NZ First leader Winston Peters described Jones as a Harvard-educated “nationalist” who also knew a thing or two about milking cows. Photo / Michael Cunningham
NZ First leader Winston Peters described Jones as a Harvard-educated “nationalist” who also knew a thing or two about milking cows. Photo / Michael Cunningham

NZ First will try to claw its way back into Parliament by running a “two-tick” campaign in Northland through veteran MP Shane Jones.

The party tumbled out of Parliament in 2020, when Jones was also running a two-tick campaign in the seat.
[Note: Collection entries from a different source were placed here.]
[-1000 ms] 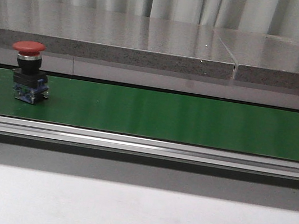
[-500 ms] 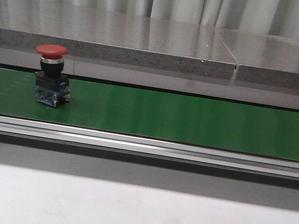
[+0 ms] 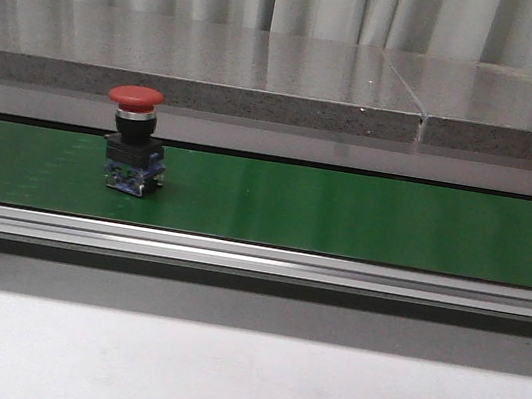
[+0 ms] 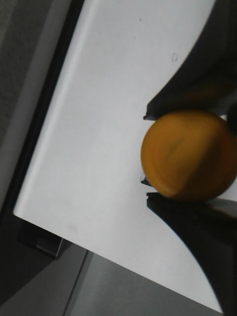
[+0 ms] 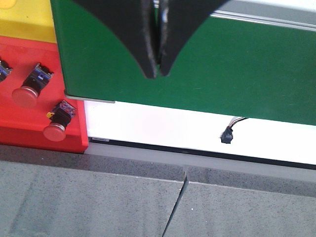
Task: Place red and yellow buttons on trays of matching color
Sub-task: 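Move the left gripper over the yellow-capped button, then grasp the yellow button with the left gripper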
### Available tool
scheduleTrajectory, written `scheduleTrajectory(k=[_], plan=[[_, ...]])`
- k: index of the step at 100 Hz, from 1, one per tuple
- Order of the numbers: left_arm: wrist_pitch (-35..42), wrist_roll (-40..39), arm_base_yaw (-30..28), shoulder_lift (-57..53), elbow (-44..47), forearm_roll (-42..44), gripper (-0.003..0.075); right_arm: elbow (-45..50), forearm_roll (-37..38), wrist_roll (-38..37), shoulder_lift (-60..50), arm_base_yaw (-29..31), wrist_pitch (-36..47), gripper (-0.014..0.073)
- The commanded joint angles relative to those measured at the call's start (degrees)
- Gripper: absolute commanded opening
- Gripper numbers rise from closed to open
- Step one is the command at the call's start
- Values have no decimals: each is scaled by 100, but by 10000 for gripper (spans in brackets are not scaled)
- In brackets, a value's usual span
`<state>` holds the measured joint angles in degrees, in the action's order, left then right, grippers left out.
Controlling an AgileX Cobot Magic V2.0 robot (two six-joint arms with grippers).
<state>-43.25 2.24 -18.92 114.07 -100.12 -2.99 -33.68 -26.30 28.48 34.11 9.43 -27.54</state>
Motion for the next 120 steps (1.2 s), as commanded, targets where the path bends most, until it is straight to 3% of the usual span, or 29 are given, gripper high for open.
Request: scheduleTrajectory(k=[1, 37, 62, 88, 105, 120], plan=[[-6, 8, 157, -747, -114, -212, 50, -208, -75, 48, -16, -25, 374, -67], [340, 8, 722, -2356, 1495, -439, 50, -208, -75, 48, -16, -25, 374, -67], [1214, 8, 1433, -3170, 3116, -717, 50, -208, -75, 48, -16, -25, 374, -67], [1559, -28, 1787, -3344, 4130, -867, 50, -208, -75, 48, -16, -25, 374, -67], [2173, -28, 1788, -3344, 4591, -905, 50, -208, -75, 48, -16, -25, 374, -67], [2251, -28, 1788, -3251, 4744, -917, 50, -208, -75, 48, -16, -25, 374, -67]])
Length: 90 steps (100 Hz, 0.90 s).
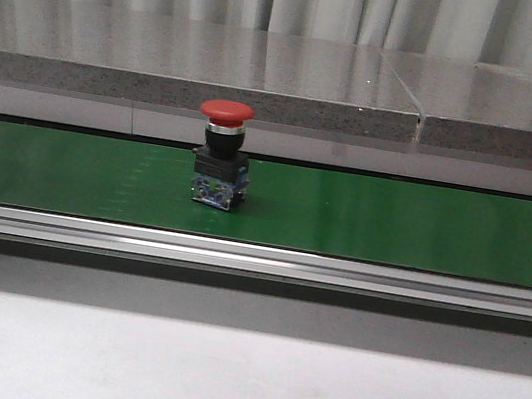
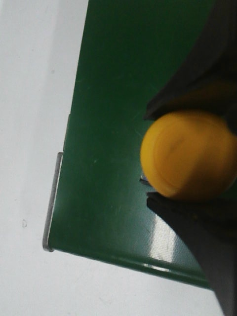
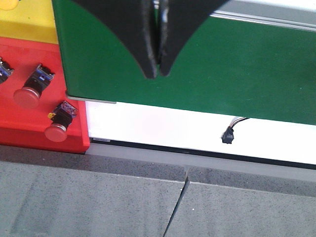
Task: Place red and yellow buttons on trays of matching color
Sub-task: 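Grasp the yellow button with the left gripper, then set the yellow button on the conveyor and open the left gripper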
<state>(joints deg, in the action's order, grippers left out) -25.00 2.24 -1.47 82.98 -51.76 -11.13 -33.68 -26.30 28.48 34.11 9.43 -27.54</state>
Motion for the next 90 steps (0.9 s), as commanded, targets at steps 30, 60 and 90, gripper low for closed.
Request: scheduleTrajectory(k=[30, 60, 90], plan=[[389, -28, 43, -86, -92, -187, 431, -208, -75, 48, -16, -25, 374, -67], [499, -28, 43, -189, -114, -231, 652, -208, -75, 48, -16, -25, 374, -67], [645, 177, 546, -1004, -114, -231, 652, -208, -75, 48, -16, -25, 374, -67]])
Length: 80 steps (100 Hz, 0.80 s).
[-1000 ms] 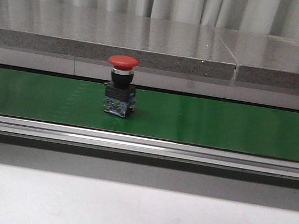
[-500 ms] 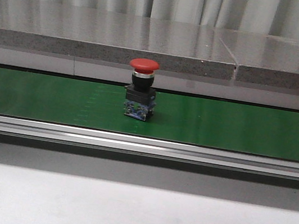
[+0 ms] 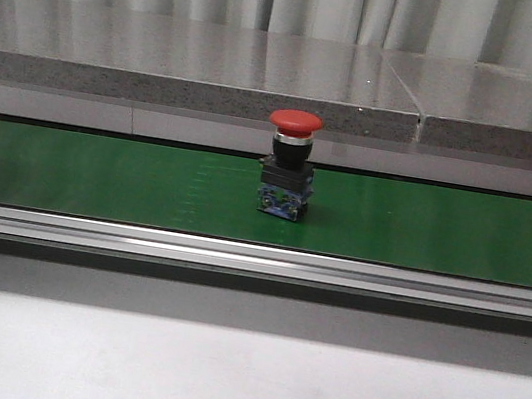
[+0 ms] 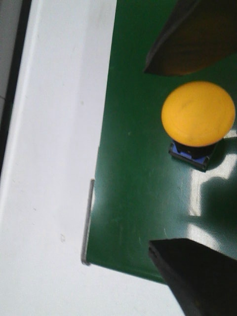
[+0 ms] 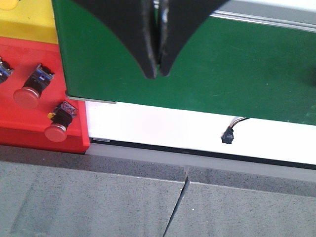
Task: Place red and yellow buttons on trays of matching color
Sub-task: 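Set the yellow button on the conveyor and open the left gripper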
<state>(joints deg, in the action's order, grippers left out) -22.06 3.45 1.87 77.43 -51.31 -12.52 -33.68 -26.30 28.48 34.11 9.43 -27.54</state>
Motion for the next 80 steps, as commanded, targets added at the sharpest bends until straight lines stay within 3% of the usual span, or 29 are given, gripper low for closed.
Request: scheduleTrajectory(k=[1, 33, 80], plan=[[352, 56, 245, -496, -159, -92, 652, -208, -75, 48, -16, -25, 374, -67], [335, 65, 756, -1773, 45, 57, 652, -208, -75, 48, -16, -25, 374, -67], [287, 65, 755, -4745, 1689, 57, 652, -208, -75, 48, -16, -25, 374, -67]])
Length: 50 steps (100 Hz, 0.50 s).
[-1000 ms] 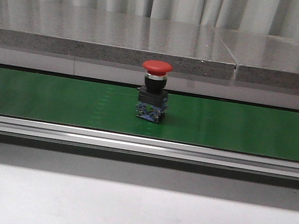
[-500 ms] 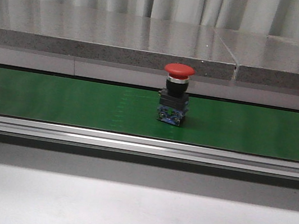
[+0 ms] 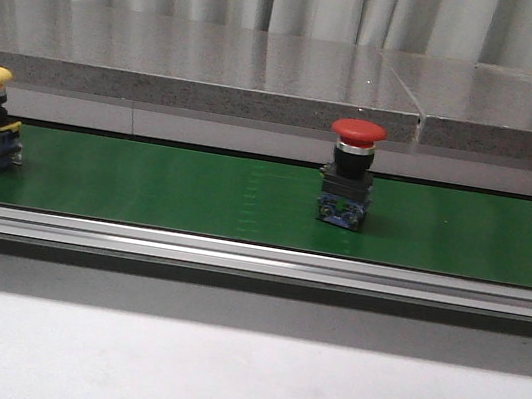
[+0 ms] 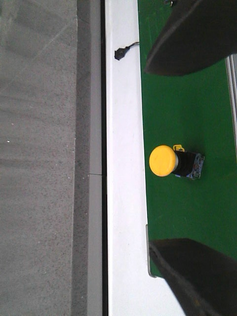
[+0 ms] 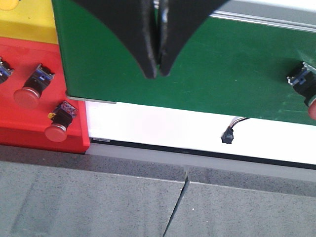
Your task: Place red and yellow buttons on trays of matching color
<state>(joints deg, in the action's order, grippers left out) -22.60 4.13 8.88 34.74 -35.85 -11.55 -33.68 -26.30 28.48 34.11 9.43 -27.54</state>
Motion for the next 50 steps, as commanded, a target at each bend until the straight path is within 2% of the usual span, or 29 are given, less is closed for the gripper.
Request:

He came third, more than 10,000 votes behind Natonal’s Matt King.

Labour’s Willow-Jean Prime won the seat - but narrowly.

No poll has NZ First currently above the 5 per cent threshold, meaning winning an electorate seat is currently their only path to Parliament.
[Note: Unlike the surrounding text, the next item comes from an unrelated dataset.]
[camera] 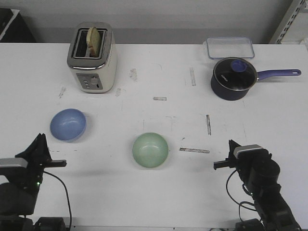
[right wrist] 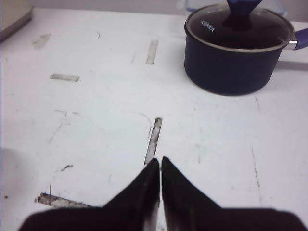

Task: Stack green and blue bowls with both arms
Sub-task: 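Release the green bowl and retract the right gripper, then reach the left gripper to the light blue bowl and grip its rim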

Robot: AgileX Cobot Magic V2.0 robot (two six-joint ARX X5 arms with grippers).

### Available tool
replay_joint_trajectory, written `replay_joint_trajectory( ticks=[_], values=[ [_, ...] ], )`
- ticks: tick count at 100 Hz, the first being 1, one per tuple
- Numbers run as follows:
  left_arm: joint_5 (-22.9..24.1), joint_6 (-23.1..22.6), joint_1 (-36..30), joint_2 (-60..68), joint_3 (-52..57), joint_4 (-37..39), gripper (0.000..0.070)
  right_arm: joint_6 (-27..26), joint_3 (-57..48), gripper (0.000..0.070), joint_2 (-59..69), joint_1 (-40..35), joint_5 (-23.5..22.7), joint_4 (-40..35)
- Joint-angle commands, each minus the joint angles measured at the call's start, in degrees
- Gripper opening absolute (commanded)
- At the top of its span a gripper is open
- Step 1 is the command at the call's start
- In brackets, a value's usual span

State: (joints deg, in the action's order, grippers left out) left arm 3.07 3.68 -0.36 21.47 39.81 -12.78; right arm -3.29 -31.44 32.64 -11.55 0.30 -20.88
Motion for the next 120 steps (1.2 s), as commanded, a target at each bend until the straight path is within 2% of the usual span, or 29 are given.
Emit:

NZ First leader Winston Peters described Jones as a Harvard-educated “nationalist” who also knew a thing or two about milking cows.
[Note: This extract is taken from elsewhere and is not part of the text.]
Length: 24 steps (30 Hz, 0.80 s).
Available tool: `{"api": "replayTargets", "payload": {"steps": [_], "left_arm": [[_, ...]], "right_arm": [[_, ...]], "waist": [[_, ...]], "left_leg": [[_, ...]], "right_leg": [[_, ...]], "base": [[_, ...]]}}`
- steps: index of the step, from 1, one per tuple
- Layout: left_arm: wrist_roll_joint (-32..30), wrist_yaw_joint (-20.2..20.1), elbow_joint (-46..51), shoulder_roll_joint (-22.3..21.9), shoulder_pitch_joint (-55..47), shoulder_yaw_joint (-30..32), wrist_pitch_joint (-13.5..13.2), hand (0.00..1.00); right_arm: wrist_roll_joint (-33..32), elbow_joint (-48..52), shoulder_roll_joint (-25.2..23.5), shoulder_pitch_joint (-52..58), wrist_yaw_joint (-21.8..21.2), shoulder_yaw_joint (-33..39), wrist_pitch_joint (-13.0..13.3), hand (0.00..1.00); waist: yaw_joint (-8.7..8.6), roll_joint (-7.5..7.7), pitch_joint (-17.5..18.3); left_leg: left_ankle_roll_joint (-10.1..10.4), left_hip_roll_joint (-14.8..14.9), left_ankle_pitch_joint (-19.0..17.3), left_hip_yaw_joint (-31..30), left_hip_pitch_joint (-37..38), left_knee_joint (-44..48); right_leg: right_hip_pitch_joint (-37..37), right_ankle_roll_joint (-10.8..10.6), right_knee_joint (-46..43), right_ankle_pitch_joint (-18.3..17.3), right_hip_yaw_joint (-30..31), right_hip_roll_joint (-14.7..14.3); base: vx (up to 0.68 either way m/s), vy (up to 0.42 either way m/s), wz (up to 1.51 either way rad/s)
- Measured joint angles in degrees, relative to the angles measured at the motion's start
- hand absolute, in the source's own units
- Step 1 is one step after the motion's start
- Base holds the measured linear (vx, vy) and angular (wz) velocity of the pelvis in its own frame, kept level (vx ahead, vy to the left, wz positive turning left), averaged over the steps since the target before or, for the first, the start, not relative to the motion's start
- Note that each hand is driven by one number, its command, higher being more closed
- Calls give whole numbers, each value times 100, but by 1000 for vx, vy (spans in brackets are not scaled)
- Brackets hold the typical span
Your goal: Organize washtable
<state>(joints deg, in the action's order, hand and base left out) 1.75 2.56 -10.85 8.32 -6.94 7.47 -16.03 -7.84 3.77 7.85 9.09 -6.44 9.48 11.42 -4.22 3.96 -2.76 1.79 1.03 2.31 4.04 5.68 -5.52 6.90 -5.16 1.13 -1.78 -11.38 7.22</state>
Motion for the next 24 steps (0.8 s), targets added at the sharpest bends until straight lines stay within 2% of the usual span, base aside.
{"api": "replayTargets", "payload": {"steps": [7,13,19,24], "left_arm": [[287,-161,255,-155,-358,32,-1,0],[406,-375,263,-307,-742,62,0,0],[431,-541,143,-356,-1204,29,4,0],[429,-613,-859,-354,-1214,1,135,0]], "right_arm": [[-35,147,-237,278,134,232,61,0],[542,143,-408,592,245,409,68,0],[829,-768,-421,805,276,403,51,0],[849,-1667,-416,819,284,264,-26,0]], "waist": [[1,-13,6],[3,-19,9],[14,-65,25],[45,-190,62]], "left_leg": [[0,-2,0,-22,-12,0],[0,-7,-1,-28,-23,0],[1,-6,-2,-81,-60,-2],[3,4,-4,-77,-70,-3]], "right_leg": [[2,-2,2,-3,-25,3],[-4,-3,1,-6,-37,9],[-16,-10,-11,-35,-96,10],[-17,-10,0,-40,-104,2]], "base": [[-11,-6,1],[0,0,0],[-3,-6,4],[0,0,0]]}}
“Born and bred in Northland, he is a nationalist who understands with great acuity the importance of the provinces, the need to grow provincial wealth and employment, thereby uplifting the economic future of so many people living here and who choose to make Northland their home.

“Shane Jones is Harvard University-trained, but he has never forgotten where he came from or, for that matter, how to milk cows,” he said.

Peters told a crowd of supporters in Northland that other parties had failed to deliver for Northland - until the seat fell into NZ First hands in the 2015 byelection.

“For nigh on half a century, all sorts of political parties, candidates and representatives have made you numerous promises, the unacceptable result being that they just failed to deliver.

“Northland is in an infrastructural time warp, best evidenced by numerous stop-gap measures which can be seen everywhere and over a thousand single lane bridges, serious road closures, sitting like an albatross around the prospect of our future growth.

“In the lifetime of many people here, we went from having Government print, the glassworks, a fertilizer works, Marsden Point refinery and the construction of North Port; the port with the greatest developmental potential in this country, and yet with no railway servicing it.

“All this happened decades ago, and then we became the ‘forgotten province’,” Peters said.

Peters said this state of neglect changed when he won the seat from National in the 2015 byelection, and followed that up by going into Government with Labour in 2017.

“From 2015 to 2020, that briefly changed,” Peters said.

“The railway line between Whangārei and Auckland had 17 tunnels unable to carry containers by rail.

“Those tunnels have now been deepened and the rail line is being strengthened, and the rail between Kauri and Otiria, closed under the previous government, is being re-opened, as evidenced by the piles of sleepers on the side of the rail line in preparation for renewal.

“The GeoTech study linking a new rail line joining Marsden Point with Oakley has been completed and now awaits the commitment to be built,” he said.